Un développement judiciaire significatif marque l’actualité au Burkina Faso. Le Tribunal de grande instance de Ouagadougou a statué ce vendredi 5 juin, condamnant le capitaine Abdoul Kader Zanré, qui fut l’ancien chef de la sécurité de l’ex-président de la Transition, Paul-Henri Sandaogo Damiba. La sentence s’élève à 11 ans d’emprisonnement, dont cinq ans fermes.
L’officier a été jugé coupable de complicité dans la dégradation volontaire d’un bien privé par incendie, ainsi que de mise en danger de la vie d’autrui. Ces faits se rapportent à l’incendie du véhicule appartenant à Imhotep Bayala, le coordonnateur du mouvement citoyen « Deux Heures pour Nous, Deux Heures pour Kamita ».
Lourde peine et mandat d’arrêt émis
En plus de la peine de prison, le tribunal a infligé une amende de deux millions de francs CFA et a émis un mandat d’arrêt à l’encontre du capitaine Zanré.
Trois autres individus impliqués dans cette affaire ont également été reconnus coupables. Ils ont chacun été condamnés à cinq ans de prison avec sursis et à une amende de deux millions de francs CFA.
Dommages et intérêts conséquents
Sur le plan civil, la décision de justice a donné raison à la partie plaignante. Les personnes condamnées devront verser solidairement la somme de 12,7 millions de francs CFA à Imhotep Bayala pour compenser le préjudice subi.
Ce procès a capté une attention considérable au Burkina Faso, en raison du profil des accusés et des répercussions politiques qu’il implique.

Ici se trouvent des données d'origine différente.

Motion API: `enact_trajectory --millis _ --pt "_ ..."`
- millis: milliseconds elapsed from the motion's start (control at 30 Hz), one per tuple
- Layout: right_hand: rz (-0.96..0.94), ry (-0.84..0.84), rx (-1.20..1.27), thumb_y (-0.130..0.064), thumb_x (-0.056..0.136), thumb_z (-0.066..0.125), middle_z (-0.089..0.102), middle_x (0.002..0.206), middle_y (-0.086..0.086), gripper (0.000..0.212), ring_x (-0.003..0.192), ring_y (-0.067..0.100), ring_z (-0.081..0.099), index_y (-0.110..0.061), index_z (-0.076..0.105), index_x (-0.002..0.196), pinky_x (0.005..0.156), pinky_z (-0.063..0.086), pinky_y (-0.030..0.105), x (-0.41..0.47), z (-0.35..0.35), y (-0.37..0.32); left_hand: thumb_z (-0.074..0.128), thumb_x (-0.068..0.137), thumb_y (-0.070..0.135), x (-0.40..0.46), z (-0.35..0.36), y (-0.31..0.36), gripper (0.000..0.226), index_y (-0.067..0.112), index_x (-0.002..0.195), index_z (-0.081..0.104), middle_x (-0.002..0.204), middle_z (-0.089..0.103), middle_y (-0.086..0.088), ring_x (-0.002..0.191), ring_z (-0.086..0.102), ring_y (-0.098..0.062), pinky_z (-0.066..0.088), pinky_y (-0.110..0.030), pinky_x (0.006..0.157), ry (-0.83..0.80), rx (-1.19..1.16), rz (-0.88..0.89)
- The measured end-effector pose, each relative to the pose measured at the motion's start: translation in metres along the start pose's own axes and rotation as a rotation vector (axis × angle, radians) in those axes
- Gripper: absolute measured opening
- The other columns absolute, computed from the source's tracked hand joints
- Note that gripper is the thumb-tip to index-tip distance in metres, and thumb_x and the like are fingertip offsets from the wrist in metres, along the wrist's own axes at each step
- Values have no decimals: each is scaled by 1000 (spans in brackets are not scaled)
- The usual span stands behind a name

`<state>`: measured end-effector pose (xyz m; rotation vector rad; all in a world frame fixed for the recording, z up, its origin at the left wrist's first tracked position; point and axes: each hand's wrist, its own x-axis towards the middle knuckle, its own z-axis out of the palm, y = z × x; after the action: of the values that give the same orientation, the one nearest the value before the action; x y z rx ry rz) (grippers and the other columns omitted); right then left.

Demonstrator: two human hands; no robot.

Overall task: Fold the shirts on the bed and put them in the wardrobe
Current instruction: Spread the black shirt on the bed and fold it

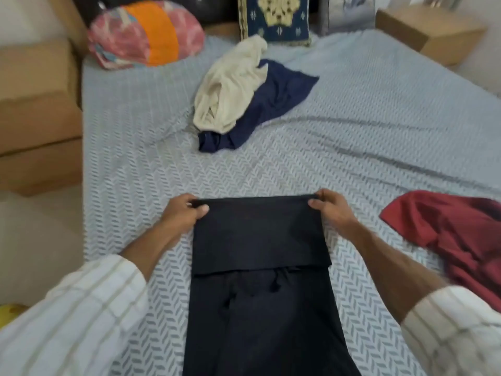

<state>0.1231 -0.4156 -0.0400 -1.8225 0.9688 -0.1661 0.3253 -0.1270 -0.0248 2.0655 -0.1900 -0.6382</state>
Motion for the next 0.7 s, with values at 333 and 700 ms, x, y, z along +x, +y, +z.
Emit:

Le dossier Damiba toujours sous les feux de l’actualité
Cette sentence intervient alors que l’ancien chef de la Transition, Paul-Henri Sandaogo Damiba, fait toujours l’objet de diverses procédures judiciaires.
Des informations récentes font état de son extradition de Lomé vers Ouagadougou. Les autorités lui reprochent notamment une présumée tentative d’assassinat visant l’actuel président de la Transition, Ibrahim Traoré.